## Exercise objective
Go over the data and keep only the lines that include "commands".

Stored items from a collection

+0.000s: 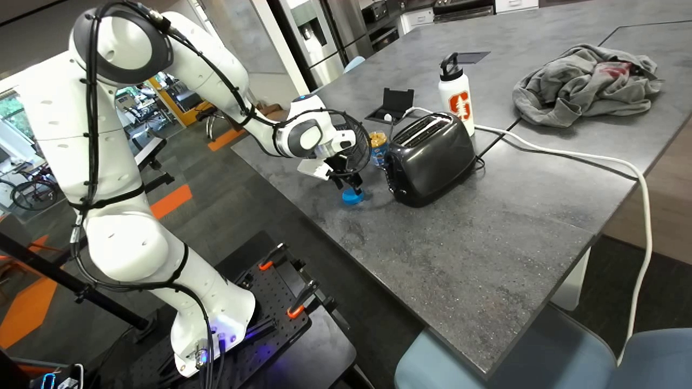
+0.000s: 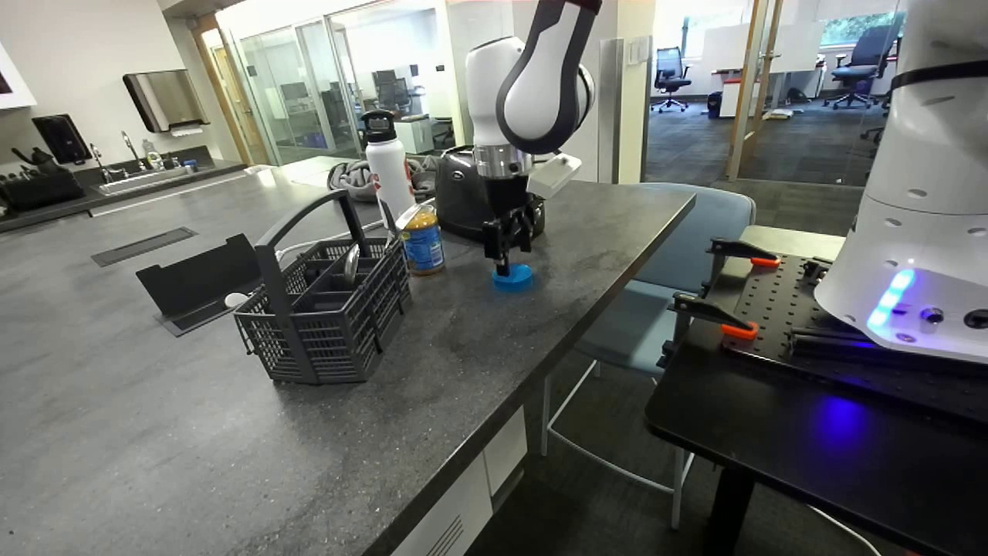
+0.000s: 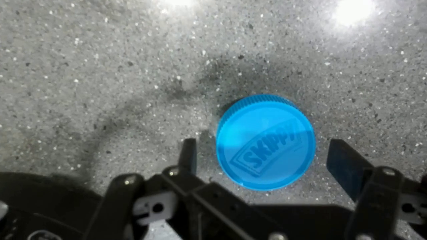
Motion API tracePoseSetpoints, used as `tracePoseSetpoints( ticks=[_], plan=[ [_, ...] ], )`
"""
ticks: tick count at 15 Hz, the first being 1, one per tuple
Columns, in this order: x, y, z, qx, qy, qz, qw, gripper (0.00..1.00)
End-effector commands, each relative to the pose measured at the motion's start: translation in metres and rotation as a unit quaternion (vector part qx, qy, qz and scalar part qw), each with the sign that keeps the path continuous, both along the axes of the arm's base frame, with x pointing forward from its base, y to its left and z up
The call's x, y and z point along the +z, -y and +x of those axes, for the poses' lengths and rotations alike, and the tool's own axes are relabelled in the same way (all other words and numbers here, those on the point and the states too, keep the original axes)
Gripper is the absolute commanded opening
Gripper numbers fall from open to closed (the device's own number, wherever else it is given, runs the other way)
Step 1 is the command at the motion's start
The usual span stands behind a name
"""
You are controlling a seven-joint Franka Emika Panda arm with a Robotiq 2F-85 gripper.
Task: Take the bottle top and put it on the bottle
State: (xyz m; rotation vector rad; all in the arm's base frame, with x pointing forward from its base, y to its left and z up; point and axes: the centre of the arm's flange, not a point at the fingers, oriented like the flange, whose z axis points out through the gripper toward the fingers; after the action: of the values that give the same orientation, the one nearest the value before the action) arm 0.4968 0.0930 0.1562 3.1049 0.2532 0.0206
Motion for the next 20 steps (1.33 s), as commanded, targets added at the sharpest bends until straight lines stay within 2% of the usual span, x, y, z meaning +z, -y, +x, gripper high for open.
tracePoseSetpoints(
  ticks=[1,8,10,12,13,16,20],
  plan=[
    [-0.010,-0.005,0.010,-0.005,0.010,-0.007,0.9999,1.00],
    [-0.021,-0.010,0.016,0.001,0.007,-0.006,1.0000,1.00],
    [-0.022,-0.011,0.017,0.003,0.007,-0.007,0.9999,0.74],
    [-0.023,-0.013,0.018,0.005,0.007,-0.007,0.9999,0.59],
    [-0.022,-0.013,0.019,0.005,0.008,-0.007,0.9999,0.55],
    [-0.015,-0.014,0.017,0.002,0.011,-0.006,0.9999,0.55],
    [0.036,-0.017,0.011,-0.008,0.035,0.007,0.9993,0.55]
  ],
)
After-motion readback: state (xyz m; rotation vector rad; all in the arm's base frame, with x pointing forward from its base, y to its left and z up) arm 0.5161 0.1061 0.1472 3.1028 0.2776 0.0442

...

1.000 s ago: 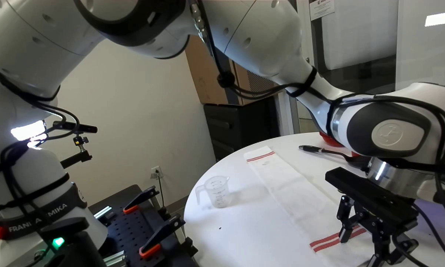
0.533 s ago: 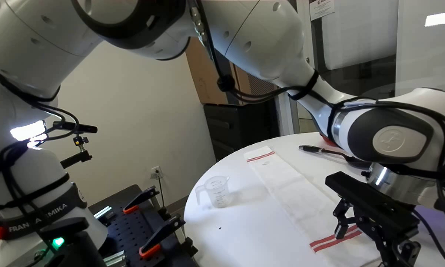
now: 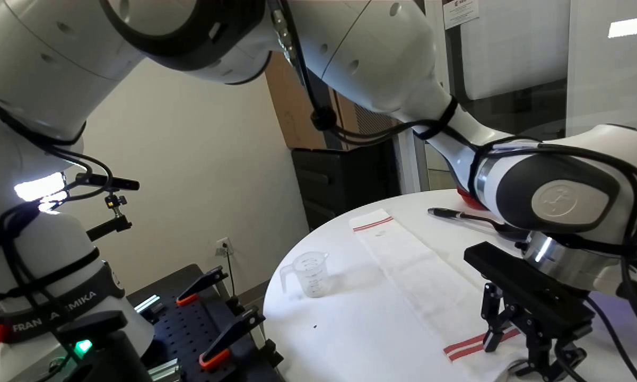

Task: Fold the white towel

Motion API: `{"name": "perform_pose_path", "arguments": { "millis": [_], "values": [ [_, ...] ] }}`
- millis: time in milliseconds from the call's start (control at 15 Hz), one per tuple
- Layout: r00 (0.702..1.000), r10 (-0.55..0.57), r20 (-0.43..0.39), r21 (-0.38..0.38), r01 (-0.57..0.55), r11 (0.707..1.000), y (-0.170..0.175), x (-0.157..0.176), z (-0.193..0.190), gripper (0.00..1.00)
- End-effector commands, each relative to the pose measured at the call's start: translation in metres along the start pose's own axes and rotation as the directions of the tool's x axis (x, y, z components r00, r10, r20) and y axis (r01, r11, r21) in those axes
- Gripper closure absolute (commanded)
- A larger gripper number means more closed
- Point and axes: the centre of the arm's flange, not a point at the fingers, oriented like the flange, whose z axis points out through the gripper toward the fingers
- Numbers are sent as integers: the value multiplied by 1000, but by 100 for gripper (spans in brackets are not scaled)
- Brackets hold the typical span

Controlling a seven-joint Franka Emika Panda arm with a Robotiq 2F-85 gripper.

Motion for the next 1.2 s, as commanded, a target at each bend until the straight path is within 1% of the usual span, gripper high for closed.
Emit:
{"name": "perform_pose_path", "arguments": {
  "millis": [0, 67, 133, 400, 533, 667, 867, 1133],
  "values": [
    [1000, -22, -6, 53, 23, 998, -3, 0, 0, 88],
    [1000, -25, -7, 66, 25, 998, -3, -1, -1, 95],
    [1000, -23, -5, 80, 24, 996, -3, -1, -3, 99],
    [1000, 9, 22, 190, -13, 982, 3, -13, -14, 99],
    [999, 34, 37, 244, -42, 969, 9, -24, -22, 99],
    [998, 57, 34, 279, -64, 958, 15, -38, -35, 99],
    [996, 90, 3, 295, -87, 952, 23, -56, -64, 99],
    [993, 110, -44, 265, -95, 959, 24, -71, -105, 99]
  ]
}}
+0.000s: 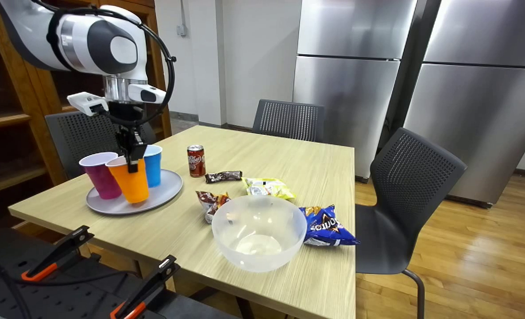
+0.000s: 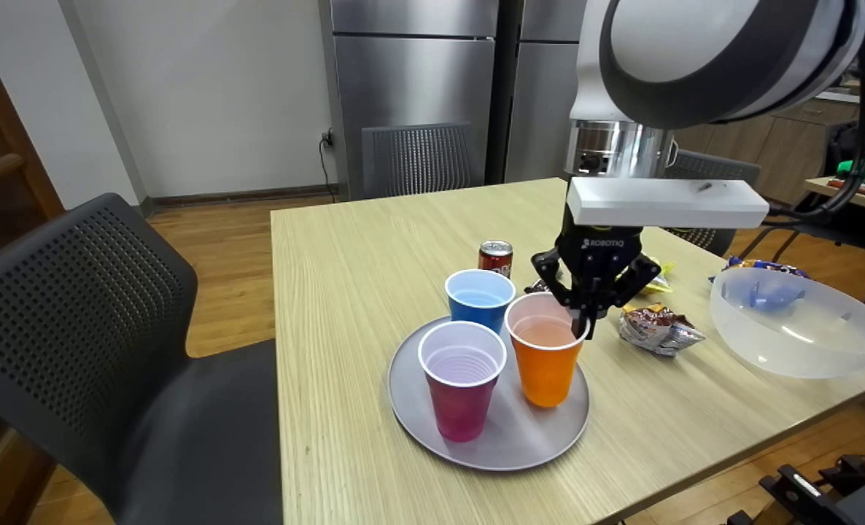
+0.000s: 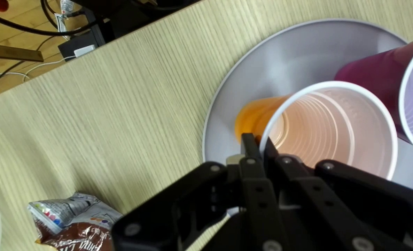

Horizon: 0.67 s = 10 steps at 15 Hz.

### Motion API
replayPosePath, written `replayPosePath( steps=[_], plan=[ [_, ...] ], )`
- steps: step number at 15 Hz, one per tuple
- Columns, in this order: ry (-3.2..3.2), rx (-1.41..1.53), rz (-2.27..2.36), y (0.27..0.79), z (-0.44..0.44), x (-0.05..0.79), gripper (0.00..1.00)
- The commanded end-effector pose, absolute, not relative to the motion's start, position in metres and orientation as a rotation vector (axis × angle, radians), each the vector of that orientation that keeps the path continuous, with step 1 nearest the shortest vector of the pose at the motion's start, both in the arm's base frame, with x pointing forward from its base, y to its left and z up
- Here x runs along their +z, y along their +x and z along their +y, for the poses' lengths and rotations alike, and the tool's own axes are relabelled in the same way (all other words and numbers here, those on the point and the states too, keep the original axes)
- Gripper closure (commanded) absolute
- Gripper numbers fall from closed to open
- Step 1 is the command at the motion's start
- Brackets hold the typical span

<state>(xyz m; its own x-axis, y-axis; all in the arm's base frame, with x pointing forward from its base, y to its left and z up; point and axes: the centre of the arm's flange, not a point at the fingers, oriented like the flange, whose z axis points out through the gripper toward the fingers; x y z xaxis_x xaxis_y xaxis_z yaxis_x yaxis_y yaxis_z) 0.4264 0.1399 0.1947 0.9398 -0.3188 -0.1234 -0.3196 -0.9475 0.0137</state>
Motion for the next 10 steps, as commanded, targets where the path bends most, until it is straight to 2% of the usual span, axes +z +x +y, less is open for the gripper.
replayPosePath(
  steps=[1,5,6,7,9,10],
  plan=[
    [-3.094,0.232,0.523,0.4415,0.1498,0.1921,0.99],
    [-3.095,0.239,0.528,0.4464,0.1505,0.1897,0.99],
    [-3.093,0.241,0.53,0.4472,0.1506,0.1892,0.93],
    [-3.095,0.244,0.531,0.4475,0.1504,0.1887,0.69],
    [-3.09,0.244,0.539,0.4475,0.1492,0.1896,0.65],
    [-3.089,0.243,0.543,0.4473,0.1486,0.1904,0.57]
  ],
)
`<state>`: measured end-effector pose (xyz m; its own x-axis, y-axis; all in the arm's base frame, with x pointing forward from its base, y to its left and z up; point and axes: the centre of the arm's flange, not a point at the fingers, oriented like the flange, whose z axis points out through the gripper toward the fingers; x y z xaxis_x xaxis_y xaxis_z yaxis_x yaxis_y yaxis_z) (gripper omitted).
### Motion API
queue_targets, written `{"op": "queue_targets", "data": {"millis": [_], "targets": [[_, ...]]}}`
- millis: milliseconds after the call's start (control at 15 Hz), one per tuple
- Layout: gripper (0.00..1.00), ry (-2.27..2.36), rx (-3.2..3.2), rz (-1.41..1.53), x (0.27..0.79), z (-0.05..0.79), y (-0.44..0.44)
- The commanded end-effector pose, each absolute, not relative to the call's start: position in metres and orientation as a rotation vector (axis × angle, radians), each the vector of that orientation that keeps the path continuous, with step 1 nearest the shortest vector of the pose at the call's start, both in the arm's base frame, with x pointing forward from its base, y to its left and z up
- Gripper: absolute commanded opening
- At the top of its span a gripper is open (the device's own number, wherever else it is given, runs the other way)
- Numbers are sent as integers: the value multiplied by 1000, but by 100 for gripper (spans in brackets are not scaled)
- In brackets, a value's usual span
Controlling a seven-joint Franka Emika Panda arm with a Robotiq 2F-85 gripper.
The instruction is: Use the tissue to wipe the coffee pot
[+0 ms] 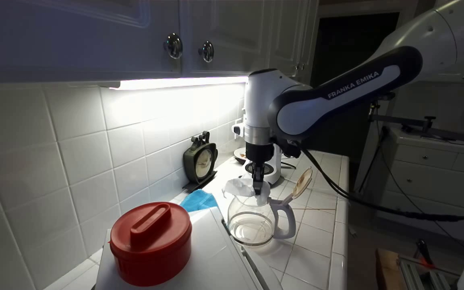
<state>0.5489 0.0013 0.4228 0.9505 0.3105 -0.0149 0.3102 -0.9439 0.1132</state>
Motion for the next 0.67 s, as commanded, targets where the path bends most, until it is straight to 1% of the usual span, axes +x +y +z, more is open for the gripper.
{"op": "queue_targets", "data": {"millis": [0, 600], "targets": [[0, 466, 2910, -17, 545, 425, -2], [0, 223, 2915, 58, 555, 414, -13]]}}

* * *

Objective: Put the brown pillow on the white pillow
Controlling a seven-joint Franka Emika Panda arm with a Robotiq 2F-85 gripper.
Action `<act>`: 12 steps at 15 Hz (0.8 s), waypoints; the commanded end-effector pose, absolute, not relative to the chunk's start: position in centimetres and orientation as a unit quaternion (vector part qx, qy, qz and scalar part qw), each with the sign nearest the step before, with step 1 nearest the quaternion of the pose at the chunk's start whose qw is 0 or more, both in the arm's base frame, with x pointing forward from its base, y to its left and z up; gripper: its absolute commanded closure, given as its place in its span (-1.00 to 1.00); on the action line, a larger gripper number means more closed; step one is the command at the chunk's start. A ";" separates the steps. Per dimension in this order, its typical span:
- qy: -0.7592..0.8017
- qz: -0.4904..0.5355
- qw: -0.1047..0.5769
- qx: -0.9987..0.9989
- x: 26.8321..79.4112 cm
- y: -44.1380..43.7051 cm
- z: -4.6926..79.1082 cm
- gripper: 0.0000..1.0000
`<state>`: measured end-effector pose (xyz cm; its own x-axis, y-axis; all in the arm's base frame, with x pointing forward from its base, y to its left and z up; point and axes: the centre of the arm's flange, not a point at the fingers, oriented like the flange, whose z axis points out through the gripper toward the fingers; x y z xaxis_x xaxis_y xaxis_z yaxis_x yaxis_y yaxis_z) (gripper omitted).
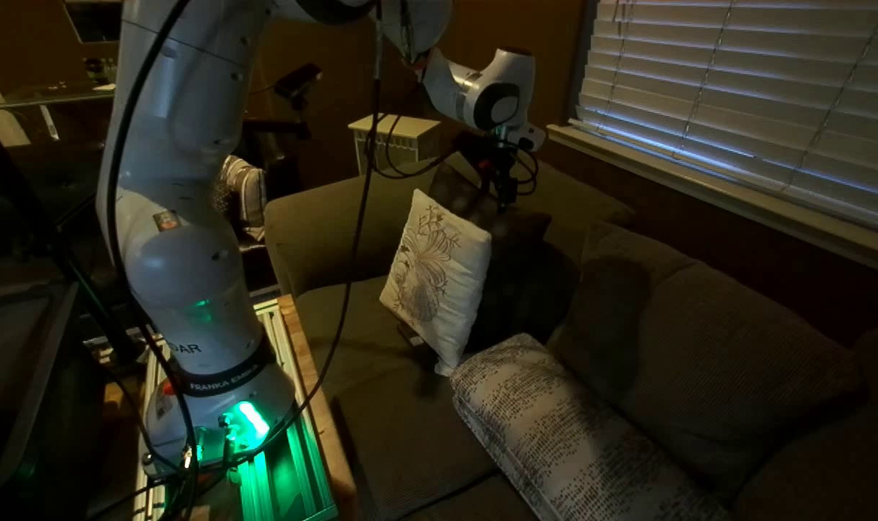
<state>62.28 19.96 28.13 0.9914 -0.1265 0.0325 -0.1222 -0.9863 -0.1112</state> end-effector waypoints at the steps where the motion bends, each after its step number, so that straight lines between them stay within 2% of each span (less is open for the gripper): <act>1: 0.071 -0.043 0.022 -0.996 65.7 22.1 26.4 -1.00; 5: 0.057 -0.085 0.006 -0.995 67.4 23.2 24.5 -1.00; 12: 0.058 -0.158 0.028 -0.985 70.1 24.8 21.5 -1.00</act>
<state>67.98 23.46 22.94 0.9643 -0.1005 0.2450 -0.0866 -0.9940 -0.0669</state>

## Result below
End-effector commands, each relative to the pose measured at the motion's start: translation in metres and rotation as a unit quaternion (vector part qx, qy, qz and scalar part qw), each with the sign that keeps the path continuous, both along the axes of the arm's base frame, with x pointing forward from its base, y to its left and z up
- End-effector commands, each relative to the pose measured at the call's start: translation in metres along the start pose's own axes and rotation as the directions of the tool's x axis (x, y, z components r00, r10, r20) and y axis (r01, r11, r21) in those axes

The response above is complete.